(Task details)
Only one stretch of the data is wanted: the line containing "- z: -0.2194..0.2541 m", the line containing "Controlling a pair", and every line between them, copied exactly.

** Opening Source material block **

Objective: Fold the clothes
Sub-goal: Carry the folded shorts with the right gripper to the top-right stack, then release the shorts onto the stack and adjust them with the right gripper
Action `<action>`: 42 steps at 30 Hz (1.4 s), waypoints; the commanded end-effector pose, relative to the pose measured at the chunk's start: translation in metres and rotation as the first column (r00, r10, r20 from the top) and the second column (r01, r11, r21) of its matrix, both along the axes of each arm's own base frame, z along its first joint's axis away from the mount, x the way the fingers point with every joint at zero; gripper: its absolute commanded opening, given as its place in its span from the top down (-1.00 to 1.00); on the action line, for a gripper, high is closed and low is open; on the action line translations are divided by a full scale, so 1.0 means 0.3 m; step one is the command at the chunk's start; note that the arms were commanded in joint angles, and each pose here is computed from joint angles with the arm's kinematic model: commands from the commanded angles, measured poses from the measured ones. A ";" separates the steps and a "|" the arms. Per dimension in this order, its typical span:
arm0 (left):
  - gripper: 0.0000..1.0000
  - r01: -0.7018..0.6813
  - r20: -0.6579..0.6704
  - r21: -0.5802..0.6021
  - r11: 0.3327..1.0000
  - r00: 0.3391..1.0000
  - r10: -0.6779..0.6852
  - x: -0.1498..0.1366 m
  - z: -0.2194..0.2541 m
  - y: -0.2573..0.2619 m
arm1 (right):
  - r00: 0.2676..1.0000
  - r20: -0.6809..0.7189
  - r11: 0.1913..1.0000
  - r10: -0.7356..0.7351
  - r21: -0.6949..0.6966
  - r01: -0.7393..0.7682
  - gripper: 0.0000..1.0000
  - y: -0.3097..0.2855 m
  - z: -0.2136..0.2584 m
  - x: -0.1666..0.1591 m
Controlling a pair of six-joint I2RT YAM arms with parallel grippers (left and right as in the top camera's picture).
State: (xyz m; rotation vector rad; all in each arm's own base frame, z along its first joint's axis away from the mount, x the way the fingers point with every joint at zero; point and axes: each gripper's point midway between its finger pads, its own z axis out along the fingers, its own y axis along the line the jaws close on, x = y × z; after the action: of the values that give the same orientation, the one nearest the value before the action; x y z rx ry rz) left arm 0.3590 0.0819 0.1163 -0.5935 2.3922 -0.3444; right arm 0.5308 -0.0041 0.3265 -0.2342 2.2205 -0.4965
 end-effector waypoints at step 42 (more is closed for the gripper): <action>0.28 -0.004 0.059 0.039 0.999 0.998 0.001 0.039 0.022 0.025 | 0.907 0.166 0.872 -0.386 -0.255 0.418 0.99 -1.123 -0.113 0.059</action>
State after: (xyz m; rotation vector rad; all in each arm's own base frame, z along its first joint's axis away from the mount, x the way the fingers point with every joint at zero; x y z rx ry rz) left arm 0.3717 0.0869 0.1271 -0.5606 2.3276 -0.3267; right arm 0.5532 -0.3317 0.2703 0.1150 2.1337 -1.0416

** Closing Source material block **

(Written answer)
  - z: -0.2194..0.2541 m
  - y: -0.2573..0.2619 m
arm1 (right):
  - r00: 0.2676..1.0000
  - r20: -0.6809..0.7189
  - r11: 0.1913..1.0000
  - r10: -0.7356..0.7351
  - r21: -0.6949..0.6966
  - r01: -0.7393..0.7682
  - gripper: 0.0000..1.0000
  - y: -0.3097..0.2855 m
  - z: -0.2136..0.2584 m
  - x: -0.1666..0.1591 m
Controlling a pair of six-joint I2RT YAM arms with parallel grippers (left and right as in the top camera's picture).

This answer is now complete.